Regarde, en somme… Tout ça, c’est à cause de l’embrouille de l’autre jour. Lorsque nous patrouillions dans La Petite Havane et que cette face de rat a arraché son sac à une dame cétienne. Tu as eu de bons réflexes et tu t’es précipité à la poursuite du voleur, au milieu des gens. Parfait. C’est ce qu’on attend de toi… et tes jambes sont beaucoup plus jeunes que les miennes.

Tu as attrapé l’individu et rendu son sac à cette xénoïde pomponnée et attifée de plumes phosphorescences. Tu as tout fait comme il faut.
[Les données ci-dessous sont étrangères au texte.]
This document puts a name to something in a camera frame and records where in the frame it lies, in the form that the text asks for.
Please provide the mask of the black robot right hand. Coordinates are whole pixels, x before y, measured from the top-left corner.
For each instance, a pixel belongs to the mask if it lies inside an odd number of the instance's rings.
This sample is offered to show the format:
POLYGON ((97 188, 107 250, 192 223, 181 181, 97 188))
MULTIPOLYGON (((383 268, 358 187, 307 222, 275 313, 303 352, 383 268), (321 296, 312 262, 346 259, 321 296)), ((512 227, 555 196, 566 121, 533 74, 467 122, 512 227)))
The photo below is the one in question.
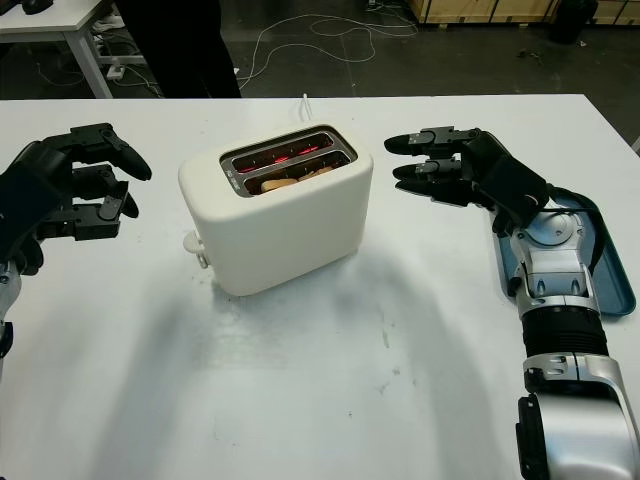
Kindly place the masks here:
POLYGON ((492 230, 499 237, 528 227, 549 201, 546 180, 488 131, 425 128, 388 138, 384 146, 423 159, 393 170, 397 189, 448 205, 483 207, 494 215, 492 230))

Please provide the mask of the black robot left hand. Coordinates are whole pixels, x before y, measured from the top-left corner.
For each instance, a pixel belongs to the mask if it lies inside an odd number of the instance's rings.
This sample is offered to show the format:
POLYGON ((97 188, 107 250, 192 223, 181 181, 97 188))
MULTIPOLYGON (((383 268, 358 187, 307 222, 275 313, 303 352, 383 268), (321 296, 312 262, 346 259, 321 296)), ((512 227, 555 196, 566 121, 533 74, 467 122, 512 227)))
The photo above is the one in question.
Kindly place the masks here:
POLYGON ((150 166, 109 123, 72 128, 28 144, 1 174, 1 245, 115 237, 120 217, 139 216, 120 169, 148 181, 150 166))

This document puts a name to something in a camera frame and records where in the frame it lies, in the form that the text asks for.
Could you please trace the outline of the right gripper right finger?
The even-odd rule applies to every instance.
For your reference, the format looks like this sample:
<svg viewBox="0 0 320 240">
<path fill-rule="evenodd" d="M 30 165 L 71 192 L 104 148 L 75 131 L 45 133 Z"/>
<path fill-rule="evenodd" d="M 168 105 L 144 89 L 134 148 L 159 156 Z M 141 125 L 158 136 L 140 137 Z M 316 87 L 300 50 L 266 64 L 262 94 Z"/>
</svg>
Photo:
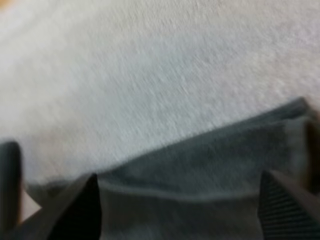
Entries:
<svg viewBox="0 0 320 240">
<path fill-rule="evenodd" d="M 258 218 L 265 240 L 320 238 L 320 198 L 278 171 L 262 174 Z"/>
</svg>

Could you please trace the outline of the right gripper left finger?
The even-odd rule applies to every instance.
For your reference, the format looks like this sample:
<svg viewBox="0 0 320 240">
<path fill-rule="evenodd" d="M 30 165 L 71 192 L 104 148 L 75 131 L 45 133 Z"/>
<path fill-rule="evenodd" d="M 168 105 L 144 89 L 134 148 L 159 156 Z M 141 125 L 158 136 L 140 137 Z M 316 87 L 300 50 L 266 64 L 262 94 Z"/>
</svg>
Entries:
<svg viewBox="0 0 320 240">
<path fill-rule="evenodd" d="M 5 235 L 6 240 L 99 240 L 102 207 L 98 177 L 72 183 L 40 211 Z"/>
</svg>

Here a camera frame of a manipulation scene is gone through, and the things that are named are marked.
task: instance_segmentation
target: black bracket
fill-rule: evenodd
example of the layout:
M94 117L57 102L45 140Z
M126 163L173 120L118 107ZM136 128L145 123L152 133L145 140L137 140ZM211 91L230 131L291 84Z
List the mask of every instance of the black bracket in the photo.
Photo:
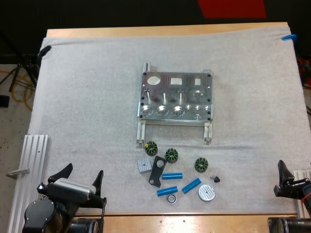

Et elle ? À peine un « Merci, officier, ces Terriens sont redoutables… », comme si tu étais un Colossien et non un humain. Et pas un crédit. Pas de chance… Les touristes sont souvent plus reconnaissants que ça. Mais c’est le boulot.

Mais après, tu t’es comporté comme un parfait idiot. Tu as perdu du temps et de l’argent, et tu t’es créé des problèmes inutiles. Malgré tous mes signes de dissuasion, tu as déclaré publiquement que tu allais emmener le pauvre gamin au Commandement. Et pire, tu l’as fait. Sans tenir compte de ses pleurs ni du fait qu’il te disait appartenir à Ahimasa, tu l’as fiché dans l’ordinateur. Tout comme c’est expliqué dans le manuel.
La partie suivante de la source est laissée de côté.